* RECORDS PROVIDED
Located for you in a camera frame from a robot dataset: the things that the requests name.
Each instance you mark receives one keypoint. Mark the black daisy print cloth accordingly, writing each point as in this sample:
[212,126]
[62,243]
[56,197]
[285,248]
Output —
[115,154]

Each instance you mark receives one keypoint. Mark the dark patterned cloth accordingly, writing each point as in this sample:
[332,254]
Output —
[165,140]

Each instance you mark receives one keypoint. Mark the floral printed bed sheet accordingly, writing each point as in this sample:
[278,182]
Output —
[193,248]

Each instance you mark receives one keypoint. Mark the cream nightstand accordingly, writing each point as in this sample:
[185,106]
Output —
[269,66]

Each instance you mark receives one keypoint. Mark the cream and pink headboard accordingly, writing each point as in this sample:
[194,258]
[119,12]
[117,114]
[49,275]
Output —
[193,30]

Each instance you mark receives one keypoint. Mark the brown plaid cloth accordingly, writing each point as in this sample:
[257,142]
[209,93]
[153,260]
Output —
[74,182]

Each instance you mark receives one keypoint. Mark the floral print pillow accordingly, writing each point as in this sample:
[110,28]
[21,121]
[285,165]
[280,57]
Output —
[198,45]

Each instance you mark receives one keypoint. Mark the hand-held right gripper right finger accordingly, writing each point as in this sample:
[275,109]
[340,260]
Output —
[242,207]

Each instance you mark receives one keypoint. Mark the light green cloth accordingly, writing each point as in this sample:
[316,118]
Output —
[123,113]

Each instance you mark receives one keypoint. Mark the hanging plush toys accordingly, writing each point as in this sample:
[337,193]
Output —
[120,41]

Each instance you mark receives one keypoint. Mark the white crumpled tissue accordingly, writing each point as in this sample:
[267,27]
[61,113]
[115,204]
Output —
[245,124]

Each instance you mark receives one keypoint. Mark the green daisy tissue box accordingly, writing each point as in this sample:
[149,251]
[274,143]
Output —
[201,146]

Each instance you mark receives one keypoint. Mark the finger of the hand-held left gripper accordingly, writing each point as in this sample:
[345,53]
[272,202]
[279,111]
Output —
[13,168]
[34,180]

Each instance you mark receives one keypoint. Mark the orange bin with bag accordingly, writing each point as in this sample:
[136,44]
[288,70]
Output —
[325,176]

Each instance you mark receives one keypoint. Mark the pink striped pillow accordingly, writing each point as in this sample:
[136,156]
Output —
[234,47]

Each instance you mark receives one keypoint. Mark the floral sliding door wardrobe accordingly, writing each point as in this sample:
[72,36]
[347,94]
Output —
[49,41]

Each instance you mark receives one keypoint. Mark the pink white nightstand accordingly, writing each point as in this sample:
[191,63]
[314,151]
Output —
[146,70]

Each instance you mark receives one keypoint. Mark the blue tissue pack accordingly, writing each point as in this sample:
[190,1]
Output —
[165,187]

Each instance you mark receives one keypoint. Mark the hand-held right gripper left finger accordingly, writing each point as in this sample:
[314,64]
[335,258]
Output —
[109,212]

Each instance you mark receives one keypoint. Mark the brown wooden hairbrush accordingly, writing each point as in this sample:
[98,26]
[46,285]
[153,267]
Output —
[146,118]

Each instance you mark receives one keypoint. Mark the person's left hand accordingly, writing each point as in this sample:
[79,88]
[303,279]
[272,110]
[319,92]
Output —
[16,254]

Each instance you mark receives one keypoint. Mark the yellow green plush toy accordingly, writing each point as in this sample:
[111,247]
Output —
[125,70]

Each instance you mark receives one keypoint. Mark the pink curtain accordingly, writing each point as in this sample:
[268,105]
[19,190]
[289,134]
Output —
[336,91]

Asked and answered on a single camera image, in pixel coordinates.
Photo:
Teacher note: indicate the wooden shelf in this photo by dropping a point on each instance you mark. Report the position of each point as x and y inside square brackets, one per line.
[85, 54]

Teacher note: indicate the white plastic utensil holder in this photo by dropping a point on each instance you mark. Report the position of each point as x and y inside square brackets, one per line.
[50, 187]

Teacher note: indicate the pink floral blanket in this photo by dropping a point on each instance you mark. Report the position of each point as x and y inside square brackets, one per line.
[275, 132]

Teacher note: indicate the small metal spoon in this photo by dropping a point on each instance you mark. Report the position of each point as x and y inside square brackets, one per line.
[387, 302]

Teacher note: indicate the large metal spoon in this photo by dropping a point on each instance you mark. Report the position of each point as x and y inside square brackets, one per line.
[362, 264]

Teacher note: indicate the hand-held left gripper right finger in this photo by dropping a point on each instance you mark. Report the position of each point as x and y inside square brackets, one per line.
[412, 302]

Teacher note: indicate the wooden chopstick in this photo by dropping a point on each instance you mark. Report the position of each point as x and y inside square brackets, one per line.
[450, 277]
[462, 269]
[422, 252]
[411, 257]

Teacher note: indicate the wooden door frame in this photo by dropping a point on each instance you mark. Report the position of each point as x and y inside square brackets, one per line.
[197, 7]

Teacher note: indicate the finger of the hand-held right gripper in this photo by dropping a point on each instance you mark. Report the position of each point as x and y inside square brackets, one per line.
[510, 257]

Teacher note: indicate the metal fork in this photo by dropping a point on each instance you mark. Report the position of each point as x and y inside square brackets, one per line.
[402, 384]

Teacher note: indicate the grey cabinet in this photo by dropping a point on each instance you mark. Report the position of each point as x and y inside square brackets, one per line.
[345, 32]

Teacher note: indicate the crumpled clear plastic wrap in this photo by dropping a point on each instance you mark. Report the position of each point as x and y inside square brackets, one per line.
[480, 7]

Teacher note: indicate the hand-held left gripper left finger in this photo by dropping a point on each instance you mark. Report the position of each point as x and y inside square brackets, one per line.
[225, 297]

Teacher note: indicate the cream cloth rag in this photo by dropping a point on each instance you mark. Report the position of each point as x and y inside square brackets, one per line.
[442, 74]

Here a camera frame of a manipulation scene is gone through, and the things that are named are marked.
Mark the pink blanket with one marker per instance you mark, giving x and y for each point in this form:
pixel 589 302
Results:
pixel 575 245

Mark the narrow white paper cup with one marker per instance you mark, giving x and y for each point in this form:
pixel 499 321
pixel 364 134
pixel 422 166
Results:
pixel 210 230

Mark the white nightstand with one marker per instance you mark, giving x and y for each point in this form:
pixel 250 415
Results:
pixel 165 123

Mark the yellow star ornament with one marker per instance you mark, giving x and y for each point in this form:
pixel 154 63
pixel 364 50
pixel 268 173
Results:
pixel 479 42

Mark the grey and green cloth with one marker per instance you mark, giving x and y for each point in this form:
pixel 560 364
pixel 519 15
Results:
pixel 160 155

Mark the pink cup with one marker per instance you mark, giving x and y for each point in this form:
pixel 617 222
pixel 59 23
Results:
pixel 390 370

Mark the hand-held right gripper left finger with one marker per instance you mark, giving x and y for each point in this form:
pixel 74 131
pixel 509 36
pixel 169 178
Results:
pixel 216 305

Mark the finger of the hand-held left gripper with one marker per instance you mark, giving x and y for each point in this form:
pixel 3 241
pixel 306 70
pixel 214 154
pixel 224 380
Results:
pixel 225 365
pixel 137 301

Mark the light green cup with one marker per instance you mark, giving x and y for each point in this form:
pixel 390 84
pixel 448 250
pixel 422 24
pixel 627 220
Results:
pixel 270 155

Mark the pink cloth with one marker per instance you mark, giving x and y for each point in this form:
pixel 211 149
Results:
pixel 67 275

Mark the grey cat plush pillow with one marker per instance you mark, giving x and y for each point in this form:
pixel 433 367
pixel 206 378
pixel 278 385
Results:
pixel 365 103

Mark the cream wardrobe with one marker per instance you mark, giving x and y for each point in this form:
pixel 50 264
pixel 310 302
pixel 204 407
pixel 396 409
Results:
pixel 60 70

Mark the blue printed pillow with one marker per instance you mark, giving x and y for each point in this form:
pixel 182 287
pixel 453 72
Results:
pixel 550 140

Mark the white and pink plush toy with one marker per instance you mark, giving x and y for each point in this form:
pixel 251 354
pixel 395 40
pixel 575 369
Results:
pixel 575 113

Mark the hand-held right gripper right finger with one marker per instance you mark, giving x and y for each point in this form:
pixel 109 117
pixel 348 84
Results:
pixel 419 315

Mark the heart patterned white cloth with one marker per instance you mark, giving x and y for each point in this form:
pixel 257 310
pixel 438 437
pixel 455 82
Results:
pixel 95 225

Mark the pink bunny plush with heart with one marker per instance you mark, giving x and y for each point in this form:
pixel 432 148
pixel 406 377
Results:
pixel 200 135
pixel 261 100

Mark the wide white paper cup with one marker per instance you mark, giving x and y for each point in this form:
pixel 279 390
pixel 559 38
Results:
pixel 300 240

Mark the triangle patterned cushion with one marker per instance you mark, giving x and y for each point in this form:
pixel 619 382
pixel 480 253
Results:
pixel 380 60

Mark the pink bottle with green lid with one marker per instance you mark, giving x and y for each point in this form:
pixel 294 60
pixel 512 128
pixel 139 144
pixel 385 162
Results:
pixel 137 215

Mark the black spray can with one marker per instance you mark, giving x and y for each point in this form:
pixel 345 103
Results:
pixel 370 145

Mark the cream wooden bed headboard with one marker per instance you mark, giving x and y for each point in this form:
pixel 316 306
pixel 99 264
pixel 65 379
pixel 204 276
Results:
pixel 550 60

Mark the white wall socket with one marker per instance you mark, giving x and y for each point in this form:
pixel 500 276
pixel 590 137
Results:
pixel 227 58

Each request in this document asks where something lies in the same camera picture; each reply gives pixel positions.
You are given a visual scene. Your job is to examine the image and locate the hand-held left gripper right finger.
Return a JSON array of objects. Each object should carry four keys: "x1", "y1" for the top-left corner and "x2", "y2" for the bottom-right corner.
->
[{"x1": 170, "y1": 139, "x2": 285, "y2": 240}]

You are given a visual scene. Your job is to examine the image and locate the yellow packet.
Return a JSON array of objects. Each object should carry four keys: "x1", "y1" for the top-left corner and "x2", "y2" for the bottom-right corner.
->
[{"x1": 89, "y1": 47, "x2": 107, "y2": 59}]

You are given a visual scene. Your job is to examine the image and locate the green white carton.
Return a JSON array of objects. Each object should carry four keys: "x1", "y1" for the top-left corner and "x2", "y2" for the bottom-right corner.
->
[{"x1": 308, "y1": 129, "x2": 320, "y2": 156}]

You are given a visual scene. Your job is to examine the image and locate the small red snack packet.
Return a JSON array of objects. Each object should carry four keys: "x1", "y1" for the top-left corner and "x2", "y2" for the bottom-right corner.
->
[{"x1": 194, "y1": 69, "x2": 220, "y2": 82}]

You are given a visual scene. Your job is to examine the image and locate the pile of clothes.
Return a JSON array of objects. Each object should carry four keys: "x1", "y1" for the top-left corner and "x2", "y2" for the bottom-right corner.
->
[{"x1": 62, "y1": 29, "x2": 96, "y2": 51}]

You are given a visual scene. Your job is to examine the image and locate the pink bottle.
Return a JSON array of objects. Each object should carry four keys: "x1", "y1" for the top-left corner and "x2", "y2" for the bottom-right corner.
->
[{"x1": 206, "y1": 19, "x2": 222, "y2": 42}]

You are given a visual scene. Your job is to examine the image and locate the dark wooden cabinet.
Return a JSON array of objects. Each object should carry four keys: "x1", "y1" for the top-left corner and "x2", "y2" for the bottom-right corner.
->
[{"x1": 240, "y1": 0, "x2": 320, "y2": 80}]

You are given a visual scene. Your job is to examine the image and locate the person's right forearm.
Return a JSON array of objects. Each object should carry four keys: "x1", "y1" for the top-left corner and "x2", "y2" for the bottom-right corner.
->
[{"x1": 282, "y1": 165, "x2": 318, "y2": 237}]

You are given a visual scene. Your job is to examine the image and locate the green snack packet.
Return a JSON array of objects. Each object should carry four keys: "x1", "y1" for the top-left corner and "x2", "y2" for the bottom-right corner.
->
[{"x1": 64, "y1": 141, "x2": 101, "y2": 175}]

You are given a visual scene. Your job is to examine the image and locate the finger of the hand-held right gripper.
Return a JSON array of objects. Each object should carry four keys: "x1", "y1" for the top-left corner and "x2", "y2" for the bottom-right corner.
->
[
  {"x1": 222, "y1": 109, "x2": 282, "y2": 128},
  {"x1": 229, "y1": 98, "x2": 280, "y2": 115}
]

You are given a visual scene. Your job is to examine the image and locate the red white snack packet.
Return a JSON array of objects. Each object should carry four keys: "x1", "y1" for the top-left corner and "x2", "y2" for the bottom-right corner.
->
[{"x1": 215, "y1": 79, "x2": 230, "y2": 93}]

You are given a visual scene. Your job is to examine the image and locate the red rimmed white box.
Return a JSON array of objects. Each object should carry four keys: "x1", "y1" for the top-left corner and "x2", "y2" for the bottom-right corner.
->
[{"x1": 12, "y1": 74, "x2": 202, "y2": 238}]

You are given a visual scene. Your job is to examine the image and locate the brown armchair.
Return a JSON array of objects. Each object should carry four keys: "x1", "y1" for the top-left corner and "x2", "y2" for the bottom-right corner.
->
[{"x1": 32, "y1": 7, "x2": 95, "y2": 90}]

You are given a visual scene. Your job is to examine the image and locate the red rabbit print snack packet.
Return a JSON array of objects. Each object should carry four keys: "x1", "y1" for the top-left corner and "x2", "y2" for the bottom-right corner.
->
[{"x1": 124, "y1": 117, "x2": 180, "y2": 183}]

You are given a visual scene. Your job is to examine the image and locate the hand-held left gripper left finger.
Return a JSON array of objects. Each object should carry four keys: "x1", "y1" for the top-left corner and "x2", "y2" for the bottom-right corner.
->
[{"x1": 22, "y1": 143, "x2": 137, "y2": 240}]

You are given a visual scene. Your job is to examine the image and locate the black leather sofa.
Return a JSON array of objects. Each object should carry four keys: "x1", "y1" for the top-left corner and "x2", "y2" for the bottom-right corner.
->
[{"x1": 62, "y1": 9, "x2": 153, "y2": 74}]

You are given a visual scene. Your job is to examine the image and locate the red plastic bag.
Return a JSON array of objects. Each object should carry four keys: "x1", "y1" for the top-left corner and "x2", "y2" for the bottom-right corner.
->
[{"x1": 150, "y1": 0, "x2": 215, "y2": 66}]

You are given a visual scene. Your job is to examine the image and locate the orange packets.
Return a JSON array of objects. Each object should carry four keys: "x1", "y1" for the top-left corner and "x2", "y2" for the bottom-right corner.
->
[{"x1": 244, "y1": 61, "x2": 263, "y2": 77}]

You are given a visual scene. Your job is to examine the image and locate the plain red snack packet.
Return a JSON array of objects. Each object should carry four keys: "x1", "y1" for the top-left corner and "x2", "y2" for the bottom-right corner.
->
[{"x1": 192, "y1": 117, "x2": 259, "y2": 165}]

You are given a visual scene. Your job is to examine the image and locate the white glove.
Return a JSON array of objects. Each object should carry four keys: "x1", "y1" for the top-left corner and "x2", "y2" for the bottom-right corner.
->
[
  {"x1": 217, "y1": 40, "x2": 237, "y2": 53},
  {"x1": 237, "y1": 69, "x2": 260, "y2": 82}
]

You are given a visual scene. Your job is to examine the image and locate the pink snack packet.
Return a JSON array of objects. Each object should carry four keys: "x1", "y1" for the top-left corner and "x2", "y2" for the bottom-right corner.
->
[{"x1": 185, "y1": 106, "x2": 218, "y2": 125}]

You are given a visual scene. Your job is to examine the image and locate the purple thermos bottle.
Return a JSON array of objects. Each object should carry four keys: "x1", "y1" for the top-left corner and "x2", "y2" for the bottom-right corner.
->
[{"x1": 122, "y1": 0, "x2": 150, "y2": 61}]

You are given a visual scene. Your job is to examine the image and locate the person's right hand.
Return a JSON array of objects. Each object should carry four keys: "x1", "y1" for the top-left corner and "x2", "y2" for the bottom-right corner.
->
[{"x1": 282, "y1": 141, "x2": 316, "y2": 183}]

* DIRECTIONS
In the material above, find each line that has the string "daisy" and return it.

* ANSWER BOX
Each instance you mark receives one keypoint. Mark the black daisy print cloth accordingly, writing each point as in this sample:
Each instance you mark receives one keypoint. Mark the green daisy tissue box accordingly, writing each point as in this sample:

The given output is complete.